Une troisième observation : le nombre de personnes incarcérées dépend dans une large mesure de la législation, de la politique en matière pénale et des pratiques concernant la détermination des peines. Le système carcéral fait partie intégrante du système de justice pénale et n’en constitue pas simplement « la dernière case », lieu caché et oublié dont seule l’administration pénitentiaire serait responsable. Cela dit, il n’y a pas de système parfait qui serait exportable et applicable comme tel en toute circonstance. Chaque situation doit être examinée au regard d’un ensemble de paramètres tels que le système juridique ou les traditions culturelles et sociales.

Du fait de cette imbrication entre tous les éléments constitutifs du système de justice pénale, tout retard ou dysfonctionnement dans un secteur a des répercussions sur les autres secteurs qui composent l’ensemble.

Par exemple, lorsque les procédures judiciaires sont d’une durée excessive, le nombre de personnes placées en détention provisoire augmente systématiquement, engendrant une surpopulation carcérale.

Autre exemple, l'obligation introduite par la loi d'avoir un seuil de peine minimale peut avoir pour effet d’envoyer en prison, pour une courte période, un nombre de délinquants plus important que nécessaire.

Autre exemple encore, certains systèmes juridiques prévoient des peines de prison de longue durée ou à vie sans libération conditionnelle – les peines incompressibles – ce qui a comme effet l’accumulation d’un nombre croissant de détenus pour de longues périodes de leur vie.

Aussi est-il urgent de revoir les objectifs de l’incarcération. Une telle révision ne devrait pas se borner au traitement immédiat des détenus pris individuellement et à leurs conditions de détention mais devrait porter plus largement sur les buts de la détention et des sanctions en général. Les services pénitentiaires et de probation ne peuvent, à eux seuls, traiter ces questions. Aussi est-il indispensable d’engager, aux niveaux national et international, un dialogue entre les institutions concernées impliquant toutes les parties prenantes, y compris les juges et les procureurs, avec le concours d’experts en matière pénitentiaire et de probation, en vue de trouver des réponses à des questions telles que :

  • comment rendre le système de justice pénale plus efficace ? (comment accélérer les procédures pénales et remplacer la détention provisoire par d’autres mesures suffisantes et efficaces afin qu’il y ait moins de personnes en attente de jugement dans les prisons ?) ;
  • comment faire un usage plus ciblé des peines de prison ? (c'est-à-dire comment contrôler la taille de la population carcérale ?) ;
  • comment développer le recours à des sanctions et mesures appliquées dans la communauté ? ; ou encore,
  • comment améliorer le cadre de travail du personnel et les conditions de détention ? (dont le traitement des détenus et la préparation à la mise en liberté).
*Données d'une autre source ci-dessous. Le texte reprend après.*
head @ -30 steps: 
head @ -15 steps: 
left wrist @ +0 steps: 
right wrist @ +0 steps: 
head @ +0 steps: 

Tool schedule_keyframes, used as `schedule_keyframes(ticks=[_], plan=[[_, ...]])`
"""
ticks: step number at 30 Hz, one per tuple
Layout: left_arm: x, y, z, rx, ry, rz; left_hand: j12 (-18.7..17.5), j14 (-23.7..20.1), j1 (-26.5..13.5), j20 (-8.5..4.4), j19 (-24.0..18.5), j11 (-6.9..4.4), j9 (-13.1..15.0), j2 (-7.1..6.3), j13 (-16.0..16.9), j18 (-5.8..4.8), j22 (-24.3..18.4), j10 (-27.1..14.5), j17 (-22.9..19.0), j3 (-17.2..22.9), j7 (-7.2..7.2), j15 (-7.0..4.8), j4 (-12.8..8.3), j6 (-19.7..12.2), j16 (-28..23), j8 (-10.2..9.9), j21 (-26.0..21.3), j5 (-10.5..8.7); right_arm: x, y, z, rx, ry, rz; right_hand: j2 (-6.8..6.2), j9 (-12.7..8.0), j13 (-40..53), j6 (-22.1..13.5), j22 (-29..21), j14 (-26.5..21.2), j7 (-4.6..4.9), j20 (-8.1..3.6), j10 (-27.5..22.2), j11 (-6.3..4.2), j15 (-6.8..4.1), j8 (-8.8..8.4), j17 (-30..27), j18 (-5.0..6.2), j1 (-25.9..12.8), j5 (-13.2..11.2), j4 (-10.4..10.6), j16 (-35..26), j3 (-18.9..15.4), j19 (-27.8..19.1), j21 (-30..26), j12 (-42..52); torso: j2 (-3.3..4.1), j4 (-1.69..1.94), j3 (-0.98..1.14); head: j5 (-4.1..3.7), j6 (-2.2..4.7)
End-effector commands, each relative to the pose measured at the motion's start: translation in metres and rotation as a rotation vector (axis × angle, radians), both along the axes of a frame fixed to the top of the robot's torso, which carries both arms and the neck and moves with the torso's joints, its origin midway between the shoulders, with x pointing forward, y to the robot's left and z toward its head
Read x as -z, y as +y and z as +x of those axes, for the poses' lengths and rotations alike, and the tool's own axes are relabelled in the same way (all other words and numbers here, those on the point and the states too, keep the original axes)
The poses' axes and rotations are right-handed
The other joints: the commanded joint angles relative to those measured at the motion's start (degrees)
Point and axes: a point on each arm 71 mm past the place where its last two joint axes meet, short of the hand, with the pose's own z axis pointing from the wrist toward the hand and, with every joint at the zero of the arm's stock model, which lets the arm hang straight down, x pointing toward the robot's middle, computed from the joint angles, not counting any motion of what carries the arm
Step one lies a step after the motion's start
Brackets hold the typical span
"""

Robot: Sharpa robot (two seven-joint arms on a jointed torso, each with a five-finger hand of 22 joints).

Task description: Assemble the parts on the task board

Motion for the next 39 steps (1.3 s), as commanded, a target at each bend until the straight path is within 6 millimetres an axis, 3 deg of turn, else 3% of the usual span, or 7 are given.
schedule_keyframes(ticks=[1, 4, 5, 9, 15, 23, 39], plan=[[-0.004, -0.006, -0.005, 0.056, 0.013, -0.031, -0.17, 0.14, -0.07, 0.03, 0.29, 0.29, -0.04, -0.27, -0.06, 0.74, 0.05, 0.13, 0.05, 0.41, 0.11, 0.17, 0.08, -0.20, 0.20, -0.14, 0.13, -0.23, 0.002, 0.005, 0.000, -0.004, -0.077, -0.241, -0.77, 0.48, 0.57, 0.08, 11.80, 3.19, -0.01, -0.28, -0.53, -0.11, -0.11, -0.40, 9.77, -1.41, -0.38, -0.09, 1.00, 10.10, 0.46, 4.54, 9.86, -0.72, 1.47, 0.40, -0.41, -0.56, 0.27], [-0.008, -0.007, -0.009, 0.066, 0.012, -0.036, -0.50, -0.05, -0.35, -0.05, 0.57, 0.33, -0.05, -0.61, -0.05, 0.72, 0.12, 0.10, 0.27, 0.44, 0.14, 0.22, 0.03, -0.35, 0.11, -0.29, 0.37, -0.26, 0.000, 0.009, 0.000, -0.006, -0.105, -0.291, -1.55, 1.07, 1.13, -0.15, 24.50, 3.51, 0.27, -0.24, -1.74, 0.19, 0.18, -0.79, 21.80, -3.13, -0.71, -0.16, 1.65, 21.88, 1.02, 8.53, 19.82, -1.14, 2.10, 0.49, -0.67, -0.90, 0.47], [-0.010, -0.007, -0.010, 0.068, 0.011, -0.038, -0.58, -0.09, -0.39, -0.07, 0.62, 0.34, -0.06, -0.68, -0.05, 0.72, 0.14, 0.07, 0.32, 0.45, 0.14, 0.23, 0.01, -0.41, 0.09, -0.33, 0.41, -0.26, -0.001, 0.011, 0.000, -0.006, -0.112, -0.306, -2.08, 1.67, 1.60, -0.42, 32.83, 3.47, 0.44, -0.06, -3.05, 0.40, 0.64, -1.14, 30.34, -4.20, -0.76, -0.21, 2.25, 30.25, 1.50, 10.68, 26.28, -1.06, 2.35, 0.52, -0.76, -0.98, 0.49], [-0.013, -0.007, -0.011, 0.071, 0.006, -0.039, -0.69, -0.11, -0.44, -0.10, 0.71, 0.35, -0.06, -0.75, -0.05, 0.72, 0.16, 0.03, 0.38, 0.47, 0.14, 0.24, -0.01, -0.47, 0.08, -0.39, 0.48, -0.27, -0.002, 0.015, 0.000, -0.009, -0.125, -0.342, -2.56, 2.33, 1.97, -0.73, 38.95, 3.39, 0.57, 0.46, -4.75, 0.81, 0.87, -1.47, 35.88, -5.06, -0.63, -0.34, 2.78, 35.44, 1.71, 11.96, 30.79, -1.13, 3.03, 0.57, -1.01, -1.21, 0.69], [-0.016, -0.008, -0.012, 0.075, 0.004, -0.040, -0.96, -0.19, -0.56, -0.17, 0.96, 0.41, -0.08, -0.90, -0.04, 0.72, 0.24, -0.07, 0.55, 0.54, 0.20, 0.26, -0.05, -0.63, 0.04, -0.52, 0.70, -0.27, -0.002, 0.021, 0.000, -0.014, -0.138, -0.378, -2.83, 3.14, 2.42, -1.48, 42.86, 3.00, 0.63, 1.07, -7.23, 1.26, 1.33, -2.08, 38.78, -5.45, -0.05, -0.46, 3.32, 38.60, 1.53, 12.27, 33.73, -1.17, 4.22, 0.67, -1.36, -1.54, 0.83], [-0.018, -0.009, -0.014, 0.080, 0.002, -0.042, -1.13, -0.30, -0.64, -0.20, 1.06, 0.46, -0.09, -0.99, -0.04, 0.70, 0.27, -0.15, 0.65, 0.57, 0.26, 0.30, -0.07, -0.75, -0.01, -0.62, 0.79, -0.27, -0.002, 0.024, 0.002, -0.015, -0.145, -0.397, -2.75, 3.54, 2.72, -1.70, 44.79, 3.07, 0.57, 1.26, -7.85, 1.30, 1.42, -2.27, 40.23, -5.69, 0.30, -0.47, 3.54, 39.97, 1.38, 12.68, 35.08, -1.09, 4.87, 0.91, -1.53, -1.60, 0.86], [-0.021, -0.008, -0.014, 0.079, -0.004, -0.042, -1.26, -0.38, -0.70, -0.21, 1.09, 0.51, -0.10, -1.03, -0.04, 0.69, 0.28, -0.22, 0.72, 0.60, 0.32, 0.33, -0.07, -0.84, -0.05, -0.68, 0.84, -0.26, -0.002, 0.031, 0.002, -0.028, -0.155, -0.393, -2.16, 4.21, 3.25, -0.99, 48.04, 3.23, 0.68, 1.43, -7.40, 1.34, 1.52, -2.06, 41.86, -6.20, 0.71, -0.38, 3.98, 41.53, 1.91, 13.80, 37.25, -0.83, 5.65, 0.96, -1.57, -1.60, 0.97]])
Voilà quelques-unes des questions auxquelles vous êtes appelés à répondre.

Comme je l’ai déjà dit lors de mon intervention d’ouverture de la Conférence hier matin, et cela vient d’être rappelé par Mauro Palma, le Conseil de l’Europe est prêt à s’engager dans un tel dialogue au niveau européen en créant un groupe de travail à cet effet. Il est temps de chercher d’urgence les réponses les plus adaptées à la criminalité qui n’impliqueraient pas automatiquement une réaction pénale lourde et figée mais une prise en charge adaptée et flexible.

Monsieur le Président, Mesdames et Messieurs, chers amis,

Permettez-moi de conclure mon propos en remerciant l’ensemble des intervenants et des modérateurs de leur contribution au succès de cette Conférence. Je remercie une fois encore chaleureusement nos hôtes finlandais de leur généreuse hospitalité et de la façon cordiale et amicale avec laquelle ils nous ont tous accueillis ici à Helsinki, ainsi que de la parfaite organisation de la Conférence, favorisant en cela son plein succès. J’associe à ces remerciements l’équipe finlandaise et l’équipe du Conseil de l’Europe qui se sont dévouées sans compter pour que cet événement se déroule de façon optimale.

Je remercie également les interprètes de leur précieuse contribution et vous toutes et tous de votre participation.

Me réjouissant de vous revoir lors d’une prochaine réunion, je vous souhaite un agréable voyage de retour.